Problem description: Copy each line containing the word "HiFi" from the records that follow, please.

(Records from a data source)
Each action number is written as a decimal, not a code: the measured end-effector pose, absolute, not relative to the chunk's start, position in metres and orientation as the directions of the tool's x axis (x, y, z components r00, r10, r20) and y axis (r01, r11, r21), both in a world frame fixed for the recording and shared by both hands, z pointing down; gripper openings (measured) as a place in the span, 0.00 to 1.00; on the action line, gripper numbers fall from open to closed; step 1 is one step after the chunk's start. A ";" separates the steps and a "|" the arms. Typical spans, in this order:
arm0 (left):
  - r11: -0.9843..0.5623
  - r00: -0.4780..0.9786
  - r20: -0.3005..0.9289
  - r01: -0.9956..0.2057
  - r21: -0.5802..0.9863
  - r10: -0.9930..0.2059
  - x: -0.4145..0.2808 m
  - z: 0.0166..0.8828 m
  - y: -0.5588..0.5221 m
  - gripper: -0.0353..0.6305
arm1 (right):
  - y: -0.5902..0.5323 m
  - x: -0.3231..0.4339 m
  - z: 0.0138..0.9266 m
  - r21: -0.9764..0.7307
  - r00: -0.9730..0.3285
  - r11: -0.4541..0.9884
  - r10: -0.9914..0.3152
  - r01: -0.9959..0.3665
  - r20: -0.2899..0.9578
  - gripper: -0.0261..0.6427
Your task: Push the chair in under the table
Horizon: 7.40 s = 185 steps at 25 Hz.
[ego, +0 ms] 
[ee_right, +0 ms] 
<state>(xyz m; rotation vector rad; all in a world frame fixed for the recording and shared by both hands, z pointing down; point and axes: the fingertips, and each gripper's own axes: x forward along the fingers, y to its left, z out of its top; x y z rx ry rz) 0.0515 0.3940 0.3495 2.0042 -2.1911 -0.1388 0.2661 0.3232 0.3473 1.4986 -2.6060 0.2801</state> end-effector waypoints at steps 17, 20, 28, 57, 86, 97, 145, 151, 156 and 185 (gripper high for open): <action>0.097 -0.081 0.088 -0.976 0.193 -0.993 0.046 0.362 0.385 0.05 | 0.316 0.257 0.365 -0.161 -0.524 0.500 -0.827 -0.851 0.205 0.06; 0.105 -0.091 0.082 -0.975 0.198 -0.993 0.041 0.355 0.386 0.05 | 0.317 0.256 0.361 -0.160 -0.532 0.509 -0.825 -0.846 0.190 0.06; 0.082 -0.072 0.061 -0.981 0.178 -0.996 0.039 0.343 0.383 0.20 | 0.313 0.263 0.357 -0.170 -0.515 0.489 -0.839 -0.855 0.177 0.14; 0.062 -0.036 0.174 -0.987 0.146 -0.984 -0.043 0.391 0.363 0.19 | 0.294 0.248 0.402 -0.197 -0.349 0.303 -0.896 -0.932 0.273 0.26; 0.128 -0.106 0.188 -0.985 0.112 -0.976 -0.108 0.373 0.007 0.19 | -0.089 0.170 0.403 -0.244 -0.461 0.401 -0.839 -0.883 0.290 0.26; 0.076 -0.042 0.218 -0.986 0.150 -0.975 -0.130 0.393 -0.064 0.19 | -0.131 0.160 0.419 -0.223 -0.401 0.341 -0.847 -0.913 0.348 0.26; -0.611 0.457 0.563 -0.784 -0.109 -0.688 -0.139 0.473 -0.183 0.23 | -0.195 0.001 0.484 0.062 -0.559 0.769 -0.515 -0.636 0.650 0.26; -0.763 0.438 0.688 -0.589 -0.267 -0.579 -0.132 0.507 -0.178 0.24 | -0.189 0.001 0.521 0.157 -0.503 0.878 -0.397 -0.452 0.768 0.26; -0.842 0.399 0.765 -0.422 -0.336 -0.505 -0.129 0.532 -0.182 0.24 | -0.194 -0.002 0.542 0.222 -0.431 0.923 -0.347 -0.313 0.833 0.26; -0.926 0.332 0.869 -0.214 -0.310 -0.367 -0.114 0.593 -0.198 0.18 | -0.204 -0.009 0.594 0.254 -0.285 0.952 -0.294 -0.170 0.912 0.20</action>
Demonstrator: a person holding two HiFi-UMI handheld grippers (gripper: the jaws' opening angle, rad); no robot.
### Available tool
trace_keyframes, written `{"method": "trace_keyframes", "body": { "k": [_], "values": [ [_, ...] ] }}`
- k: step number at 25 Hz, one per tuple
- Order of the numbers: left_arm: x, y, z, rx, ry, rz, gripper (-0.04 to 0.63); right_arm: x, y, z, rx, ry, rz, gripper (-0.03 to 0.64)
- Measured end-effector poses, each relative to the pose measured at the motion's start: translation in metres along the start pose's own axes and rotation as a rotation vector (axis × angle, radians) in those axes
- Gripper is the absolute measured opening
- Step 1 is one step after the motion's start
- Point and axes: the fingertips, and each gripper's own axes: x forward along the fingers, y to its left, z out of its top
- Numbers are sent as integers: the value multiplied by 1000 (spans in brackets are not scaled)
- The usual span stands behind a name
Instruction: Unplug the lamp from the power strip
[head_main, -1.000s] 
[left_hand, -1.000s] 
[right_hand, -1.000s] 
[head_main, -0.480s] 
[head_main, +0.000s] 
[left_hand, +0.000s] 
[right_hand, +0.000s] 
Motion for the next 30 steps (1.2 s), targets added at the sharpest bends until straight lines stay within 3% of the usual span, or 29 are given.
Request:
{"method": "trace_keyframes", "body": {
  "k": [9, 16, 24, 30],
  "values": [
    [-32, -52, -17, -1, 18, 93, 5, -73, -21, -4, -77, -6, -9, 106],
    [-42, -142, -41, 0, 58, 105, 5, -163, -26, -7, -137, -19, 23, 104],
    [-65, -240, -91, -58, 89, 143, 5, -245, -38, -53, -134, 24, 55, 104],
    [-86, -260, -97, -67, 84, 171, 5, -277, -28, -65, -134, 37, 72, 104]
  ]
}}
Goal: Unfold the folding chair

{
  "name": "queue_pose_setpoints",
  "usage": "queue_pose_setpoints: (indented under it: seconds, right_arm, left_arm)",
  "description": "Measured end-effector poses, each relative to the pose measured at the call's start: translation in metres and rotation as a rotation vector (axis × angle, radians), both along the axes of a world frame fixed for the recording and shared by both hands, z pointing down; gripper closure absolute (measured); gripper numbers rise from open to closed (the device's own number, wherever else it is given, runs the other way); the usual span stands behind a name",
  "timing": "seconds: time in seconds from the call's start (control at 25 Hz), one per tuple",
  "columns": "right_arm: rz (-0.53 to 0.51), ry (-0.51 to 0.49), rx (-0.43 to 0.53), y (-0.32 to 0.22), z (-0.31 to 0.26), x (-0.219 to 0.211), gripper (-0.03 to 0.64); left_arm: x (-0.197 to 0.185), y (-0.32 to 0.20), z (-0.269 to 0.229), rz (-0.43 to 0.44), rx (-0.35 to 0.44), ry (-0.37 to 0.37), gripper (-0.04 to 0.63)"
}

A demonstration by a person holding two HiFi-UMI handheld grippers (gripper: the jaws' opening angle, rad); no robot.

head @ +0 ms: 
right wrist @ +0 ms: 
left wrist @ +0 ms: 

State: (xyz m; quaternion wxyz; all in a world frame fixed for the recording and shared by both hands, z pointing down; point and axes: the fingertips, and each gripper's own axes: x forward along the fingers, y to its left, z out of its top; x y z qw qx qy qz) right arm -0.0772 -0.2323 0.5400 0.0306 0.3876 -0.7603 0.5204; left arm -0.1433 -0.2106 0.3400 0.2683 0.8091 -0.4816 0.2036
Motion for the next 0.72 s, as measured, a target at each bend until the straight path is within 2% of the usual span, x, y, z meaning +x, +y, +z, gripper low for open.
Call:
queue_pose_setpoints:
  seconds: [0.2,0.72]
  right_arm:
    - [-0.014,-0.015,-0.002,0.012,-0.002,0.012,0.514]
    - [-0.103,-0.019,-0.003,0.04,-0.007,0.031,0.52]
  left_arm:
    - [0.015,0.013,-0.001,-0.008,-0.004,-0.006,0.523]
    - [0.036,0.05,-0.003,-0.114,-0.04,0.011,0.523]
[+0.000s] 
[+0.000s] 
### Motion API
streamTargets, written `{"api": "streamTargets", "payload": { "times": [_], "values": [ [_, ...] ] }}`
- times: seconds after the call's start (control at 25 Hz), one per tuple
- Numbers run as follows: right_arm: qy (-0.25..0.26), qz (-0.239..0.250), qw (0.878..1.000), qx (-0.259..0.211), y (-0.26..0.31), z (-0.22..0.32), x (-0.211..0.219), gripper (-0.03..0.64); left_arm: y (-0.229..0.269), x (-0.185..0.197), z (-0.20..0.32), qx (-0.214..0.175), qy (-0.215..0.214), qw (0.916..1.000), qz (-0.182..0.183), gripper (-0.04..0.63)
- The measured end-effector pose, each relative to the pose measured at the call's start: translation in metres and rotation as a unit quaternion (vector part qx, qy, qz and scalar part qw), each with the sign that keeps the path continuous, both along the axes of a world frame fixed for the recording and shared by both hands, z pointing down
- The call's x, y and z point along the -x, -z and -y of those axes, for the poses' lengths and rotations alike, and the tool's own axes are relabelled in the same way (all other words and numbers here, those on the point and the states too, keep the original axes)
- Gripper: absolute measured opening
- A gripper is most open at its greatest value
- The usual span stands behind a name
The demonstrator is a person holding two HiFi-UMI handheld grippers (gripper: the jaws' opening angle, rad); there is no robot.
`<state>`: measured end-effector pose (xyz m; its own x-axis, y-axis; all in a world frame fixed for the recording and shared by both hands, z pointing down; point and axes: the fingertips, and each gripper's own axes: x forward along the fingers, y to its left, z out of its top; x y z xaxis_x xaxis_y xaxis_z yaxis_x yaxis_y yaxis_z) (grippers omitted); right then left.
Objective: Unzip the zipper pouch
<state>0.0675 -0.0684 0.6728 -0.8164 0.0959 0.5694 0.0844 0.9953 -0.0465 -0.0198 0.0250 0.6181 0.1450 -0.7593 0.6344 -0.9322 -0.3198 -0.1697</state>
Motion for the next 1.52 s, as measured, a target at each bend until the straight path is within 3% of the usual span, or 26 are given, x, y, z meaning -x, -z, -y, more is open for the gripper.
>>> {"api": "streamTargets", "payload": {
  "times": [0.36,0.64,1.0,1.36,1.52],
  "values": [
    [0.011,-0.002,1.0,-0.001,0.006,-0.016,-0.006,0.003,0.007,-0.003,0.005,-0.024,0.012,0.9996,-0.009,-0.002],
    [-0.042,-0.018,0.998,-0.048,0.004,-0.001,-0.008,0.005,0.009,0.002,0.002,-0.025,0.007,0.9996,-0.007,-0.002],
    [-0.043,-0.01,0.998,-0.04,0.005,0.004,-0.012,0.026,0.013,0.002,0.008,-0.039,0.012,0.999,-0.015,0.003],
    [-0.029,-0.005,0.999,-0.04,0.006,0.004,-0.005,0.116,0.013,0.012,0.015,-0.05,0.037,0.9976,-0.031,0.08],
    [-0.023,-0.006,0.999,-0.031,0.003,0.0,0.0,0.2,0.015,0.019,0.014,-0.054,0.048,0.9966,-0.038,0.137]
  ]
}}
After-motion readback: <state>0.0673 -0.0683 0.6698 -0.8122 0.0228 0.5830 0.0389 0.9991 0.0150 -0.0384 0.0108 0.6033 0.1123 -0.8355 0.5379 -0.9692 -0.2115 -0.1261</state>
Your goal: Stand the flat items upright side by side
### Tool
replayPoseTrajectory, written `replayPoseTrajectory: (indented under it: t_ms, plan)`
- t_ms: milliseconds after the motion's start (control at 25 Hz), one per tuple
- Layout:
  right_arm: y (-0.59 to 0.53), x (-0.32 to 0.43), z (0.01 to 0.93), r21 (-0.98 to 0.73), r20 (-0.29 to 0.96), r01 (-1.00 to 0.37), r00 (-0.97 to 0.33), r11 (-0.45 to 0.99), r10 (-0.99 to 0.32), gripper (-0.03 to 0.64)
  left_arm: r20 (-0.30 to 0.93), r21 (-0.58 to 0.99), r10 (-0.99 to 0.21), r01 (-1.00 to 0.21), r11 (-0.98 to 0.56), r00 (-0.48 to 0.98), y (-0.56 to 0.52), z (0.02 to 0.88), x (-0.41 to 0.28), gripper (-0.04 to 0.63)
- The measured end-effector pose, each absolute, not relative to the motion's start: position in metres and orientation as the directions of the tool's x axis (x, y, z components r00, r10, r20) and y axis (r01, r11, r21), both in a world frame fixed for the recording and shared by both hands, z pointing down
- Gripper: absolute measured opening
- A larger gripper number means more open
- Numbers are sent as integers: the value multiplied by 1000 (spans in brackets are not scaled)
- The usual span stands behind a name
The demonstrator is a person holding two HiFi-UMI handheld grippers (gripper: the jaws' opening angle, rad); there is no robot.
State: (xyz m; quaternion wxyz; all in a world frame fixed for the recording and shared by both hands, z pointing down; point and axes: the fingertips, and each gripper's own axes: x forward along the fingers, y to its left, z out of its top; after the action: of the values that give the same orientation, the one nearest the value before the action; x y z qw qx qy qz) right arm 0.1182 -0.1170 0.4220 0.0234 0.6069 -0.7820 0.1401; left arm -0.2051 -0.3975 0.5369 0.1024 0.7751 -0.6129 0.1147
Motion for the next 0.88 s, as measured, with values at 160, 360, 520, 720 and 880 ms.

Final answer:
Demonstrator: a person holding two HiFi-UMI handheld grippers (gripper: the jaws' opening angle, rad); no robot.
A demonstration by a person holding two HiFi-UMI handheld grippers (gripper: the jaws' opening angle, rad); no robot.
The demonstrator is a person holding two HiFi-UMI handheld grippers (gripper: the jaws' opening angle, rad); there is no robot.
The demonstrator is a person holding two HiFi-UMI handheld grippers (gripper: the jaws' opening angle, rad); there is no robot.

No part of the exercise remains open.